Tras noventa minutos de vuelo, Iceberg puso los “pies en seco” al atravesar la costa de Pakistán sobre la cordillera costera de Makran, una franja de mil kilómetros de longitud que recorría el sur de Beluchistán hasta Irán y que había visto huir al ejército de Alejandro Magno tras su desastrosa campaña en la India. Ahora, 1.700 años después, él iniciaba la suya por el mismo sitio. Vagamente, se preguntó qué pensaría aquel hombre legendario si pudiera ver cómo había evolucionado la práctica militar y la guerra. Espadas, lanzas, caballos y hasta elefantes contra aviones invisibles que podían reducir a cenizas una nación entera en minutos. Sin duda se quedaría boquiabierto, pero también espantado por el devenir de lo que antaño se consideraba un arte.

Cuatro bases aéreas jalonaban la costa de Beluchistán, la región más grande de Pakistán, además de las dos próximas a Karachi, capital de la región de Sind, y que actuaban como cuartel general del comando sur, a sólo unos kilómetros de la India, su enemigo histórico y contra el que había librado dos guerras. Pero el F-35 atravesaba sus defensas electrónicas como un espectro ajeno a los muros de hormigón.
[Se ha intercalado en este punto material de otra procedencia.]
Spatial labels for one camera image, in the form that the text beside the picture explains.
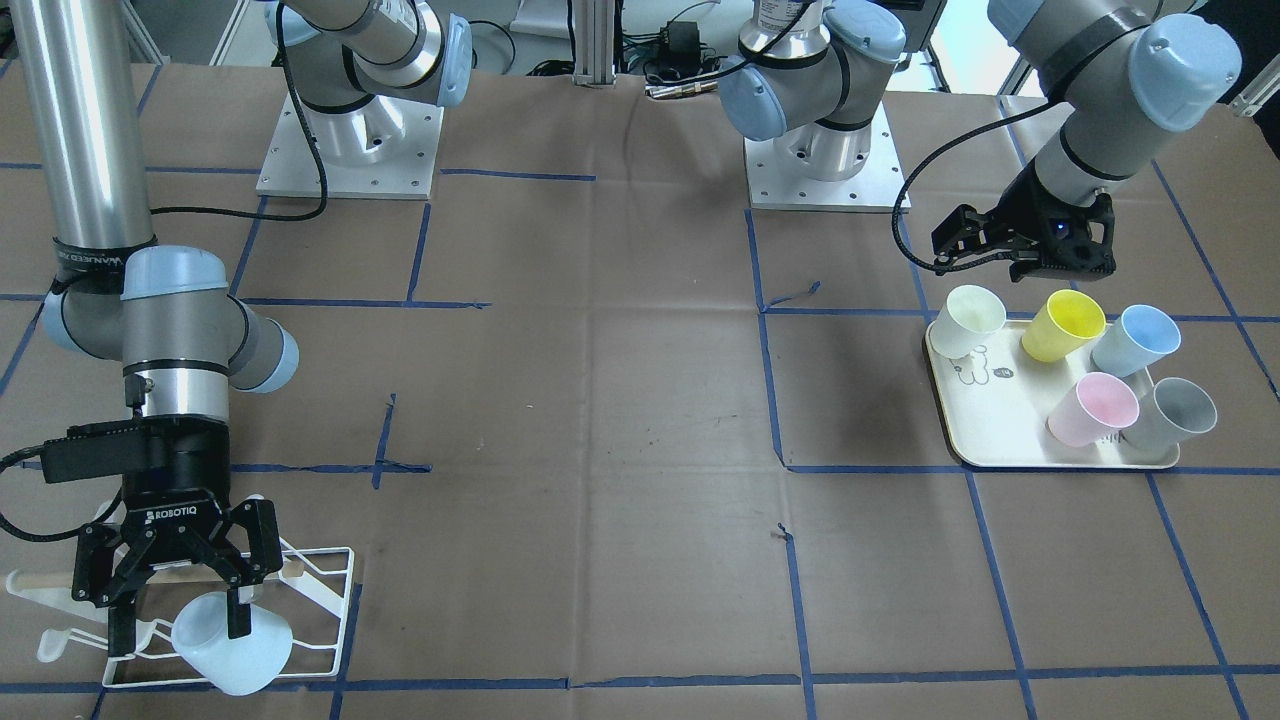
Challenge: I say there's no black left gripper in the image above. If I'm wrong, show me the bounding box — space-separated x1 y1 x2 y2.
932 190 1116 281

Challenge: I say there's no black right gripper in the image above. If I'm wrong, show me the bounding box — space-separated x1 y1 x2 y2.
40 416 283 659

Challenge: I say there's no light blue plastic cup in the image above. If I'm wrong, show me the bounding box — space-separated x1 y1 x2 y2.
172 592 293 696

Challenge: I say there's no pale green white cup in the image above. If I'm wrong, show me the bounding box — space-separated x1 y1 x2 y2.
928 284 1007 359

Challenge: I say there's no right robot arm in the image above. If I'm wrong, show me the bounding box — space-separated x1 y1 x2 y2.
3 1 298 659

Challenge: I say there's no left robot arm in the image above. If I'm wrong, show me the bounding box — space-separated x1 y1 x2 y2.
714 1 1243 281

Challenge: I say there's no yellow plastic cup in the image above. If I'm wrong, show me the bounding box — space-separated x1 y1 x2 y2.
1021 290 1107 363

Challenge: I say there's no pink plastic cup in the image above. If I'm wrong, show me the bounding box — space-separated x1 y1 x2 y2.
1046 372 1140 447

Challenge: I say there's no grey plastic cup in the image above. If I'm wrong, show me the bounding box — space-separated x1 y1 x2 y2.
1121 377 1219 451

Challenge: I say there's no cream plastic tray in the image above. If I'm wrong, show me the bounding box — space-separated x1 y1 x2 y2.
924 319 1180 470

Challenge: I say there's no white wire cup rack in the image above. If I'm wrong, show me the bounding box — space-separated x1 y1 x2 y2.
3 512 356 691

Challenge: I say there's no black braided cable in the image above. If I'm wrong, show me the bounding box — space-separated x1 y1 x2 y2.
0 445 91 544
892 100 1061 275

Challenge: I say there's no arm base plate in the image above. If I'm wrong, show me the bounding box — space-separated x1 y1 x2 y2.
256 96 445 201
744 105 904 213

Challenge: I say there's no aluminium frame post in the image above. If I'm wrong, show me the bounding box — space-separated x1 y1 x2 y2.
568 1 622 88
Había ascendido hasta los 15.000 metros y el cielo seguía libre de peligros. Desde allí arriba, el escabroso territorio de Pakistán, uno de los más abruptos del mundo, era sólo un punto de referencia en la ruta de navegación que señalaba su posición. Había once grandes cordilleras, más de cien picos por encima de los 7.000 metros y ni siquiera estaban contabilizados los que “sólo” alcanzaban los 4.000 y los 5.000 pero, para Iceberg, quedaban tan lejanos como los anillos de Saturno.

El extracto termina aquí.